▶ **Task brief**
Using the listing below, report how many lines contain the word "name" and give no other words.

▶ **Input material**

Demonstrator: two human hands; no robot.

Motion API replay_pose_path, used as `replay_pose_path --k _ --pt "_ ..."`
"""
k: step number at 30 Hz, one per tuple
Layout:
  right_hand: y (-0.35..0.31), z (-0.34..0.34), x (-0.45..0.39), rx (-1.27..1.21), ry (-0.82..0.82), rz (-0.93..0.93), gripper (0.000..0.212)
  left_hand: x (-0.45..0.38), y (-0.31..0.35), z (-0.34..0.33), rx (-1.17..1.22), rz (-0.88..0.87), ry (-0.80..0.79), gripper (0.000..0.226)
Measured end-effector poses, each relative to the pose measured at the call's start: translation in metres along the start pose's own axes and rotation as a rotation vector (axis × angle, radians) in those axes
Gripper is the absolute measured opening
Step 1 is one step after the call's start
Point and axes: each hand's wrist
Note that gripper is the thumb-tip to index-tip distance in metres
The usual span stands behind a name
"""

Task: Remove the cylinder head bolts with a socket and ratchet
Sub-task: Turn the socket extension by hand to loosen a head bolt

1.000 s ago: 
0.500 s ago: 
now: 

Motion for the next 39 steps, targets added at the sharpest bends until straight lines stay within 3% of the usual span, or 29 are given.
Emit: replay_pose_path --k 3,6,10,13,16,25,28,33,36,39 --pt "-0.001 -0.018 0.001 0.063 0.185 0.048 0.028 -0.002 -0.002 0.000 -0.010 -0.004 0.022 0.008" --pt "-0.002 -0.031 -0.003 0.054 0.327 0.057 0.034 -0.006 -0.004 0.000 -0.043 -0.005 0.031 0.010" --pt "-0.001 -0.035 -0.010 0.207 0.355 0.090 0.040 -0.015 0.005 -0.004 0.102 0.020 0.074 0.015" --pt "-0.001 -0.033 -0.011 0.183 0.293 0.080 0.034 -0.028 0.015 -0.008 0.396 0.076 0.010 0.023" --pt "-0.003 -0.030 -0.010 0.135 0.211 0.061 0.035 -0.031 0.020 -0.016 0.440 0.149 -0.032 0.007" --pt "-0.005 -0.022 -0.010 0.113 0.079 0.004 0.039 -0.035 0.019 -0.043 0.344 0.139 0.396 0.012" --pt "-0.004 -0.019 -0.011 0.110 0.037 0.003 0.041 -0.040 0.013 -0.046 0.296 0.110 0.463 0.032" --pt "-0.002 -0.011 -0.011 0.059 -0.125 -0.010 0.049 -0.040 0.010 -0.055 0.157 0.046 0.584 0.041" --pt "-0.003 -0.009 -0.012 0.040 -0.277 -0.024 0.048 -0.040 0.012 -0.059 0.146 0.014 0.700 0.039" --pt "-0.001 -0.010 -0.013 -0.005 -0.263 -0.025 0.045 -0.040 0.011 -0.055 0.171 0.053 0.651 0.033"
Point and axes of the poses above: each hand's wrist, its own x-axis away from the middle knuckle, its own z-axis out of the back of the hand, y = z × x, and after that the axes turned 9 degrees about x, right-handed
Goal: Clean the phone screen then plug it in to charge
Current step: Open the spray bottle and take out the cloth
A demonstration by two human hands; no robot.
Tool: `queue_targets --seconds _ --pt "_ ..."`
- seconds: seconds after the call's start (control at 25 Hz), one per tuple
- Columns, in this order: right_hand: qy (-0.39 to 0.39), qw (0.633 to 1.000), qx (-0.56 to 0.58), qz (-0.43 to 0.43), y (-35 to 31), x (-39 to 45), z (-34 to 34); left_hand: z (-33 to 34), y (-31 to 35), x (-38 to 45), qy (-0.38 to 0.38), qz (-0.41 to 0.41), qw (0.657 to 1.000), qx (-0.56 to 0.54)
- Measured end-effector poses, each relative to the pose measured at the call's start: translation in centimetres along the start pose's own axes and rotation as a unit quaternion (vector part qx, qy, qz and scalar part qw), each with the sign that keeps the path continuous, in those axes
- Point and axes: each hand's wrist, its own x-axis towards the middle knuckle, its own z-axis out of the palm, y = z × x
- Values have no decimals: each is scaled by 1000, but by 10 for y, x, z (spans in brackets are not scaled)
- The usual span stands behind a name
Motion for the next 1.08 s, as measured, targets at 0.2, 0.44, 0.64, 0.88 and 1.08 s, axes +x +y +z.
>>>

▶ **Answer box**
2